Take the material below and output exactly the run of lines from the one containing "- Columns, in" down to the one containing "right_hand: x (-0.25", with both included.

Information provided

•••••

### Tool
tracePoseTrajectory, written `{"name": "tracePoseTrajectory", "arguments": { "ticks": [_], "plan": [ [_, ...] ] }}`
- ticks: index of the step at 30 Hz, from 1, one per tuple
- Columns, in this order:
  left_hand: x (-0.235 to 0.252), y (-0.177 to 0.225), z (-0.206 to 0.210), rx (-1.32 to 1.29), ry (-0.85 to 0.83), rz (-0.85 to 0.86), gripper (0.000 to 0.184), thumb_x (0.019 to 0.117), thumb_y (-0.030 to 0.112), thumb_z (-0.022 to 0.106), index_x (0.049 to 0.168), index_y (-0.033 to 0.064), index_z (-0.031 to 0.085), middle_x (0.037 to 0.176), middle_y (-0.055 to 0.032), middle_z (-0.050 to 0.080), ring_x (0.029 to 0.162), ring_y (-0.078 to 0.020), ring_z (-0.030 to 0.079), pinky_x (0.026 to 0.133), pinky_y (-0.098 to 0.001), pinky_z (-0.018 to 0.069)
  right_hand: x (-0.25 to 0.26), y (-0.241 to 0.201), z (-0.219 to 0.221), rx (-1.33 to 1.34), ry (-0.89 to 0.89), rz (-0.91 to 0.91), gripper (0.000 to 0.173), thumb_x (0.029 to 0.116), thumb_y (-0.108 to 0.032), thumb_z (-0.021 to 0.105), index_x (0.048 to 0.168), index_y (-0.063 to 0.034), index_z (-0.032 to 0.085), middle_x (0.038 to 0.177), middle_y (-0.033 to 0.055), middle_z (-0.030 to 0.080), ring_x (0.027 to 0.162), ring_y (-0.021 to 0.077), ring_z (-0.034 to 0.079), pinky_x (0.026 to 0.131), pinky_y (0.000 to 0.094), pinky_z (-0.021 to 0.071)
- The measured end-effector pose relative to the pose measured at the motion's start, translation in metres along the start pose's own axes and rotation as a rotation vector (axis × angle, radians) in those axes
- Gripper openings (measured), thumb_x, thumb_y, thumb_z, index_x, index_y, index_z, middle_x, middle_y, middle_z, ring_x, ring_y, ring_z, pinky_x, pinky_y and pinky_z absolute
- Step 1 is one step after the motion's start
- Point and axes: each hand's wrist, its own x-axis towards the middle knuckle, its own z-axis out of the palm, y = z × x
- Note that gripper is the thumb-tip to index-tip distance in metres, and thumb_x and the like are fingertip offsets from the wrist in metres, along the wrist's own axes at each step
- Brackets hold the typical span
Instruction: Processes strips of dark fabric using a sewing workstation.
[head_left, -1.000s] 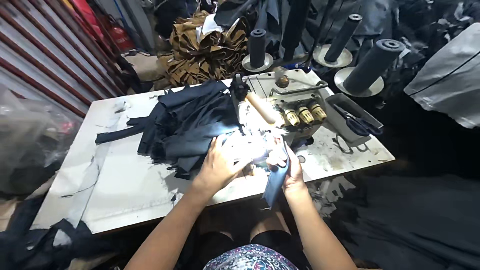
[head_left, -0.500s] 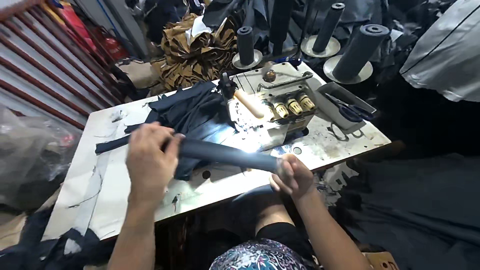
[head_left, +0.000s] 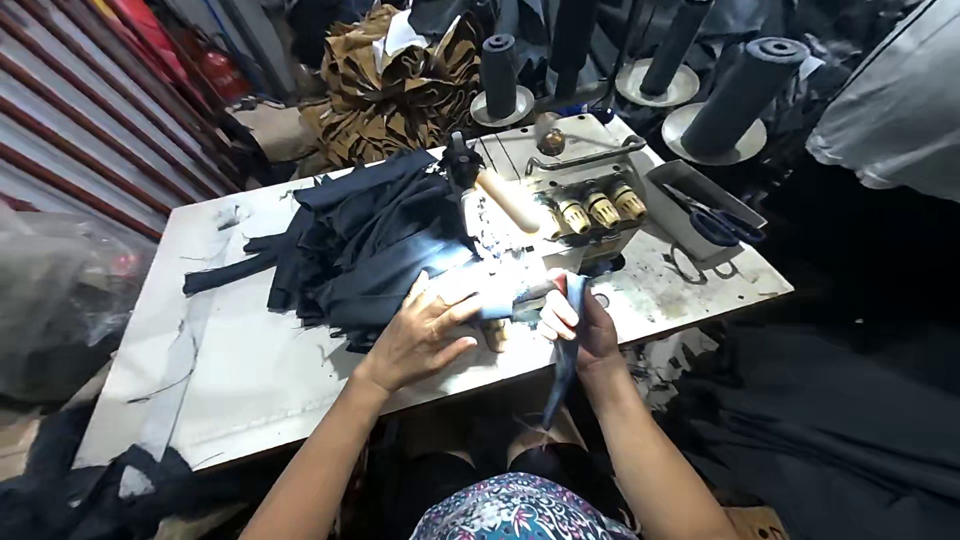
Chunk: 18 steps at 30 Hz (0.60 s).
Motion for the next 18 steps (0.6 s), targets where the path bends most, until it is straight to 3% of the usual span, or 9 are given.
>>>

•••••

Exercise result
- Columns, in this order:
  left_hand: x (-0.235 to 0.252), y (-0.177 to 0.225), z (-0.206 to 0.210), rx (-1.32 to 1.29), ry (-0.85 to 0.83), rz (-0.85 to 0.86), gripper (0.000 to 0.184), thumb_x (0.019 to 0.117), thumb_y (-0.030 to 0.112), thumb_z (-0.022 to 0.106), index_x (0.049 to 0.168), index_y (-0.033 to 0.064), index_z (-0.031 to 0.085), middle_x (0.037 to 0.176), middle_y (-0.055 to 0.032), middle_z (-0.050 to 0.080), ring_x (0.029 to 0.162), ring_y (-0.078 to 0.020), ring_z (-0.030 to 0.079), pinky_x (0.026 to 0.133), pinky_y (-0.098 to 0.001), pinky_z (-0.018 to 0.069)
  right_hand: x (-0.25 to 0.26), y (-0.241 to 0.201), z (-0.219 to 0.221), rx (-1.33 to 1.34), ry (-0.89 to 0.89), rz (-0.91 to 0.91), gripper (0.000 to 0.173), thumb_x (0.029 to 0.116), thumb_y (-0.108 to 0.032), thumb_z (-0.021 to 0.105), index_x (0.048 to 0.168), index_y (-0.063 to 0.034), index_z (-0.032 to 0.085), middle_x (0.038 to 0.177), middle_y (-0.033 to 0.055), middle_z (-0.030 to 0.080), ring_x (0.027 to 0.162), ring_y (-0.021 to 0.077), ring_z (-0.034 to 0.079), pinky_x (0.026 to 0.131), pinky_y (0.000 to 0.094), pinky_z (-0.021 to 0.071)

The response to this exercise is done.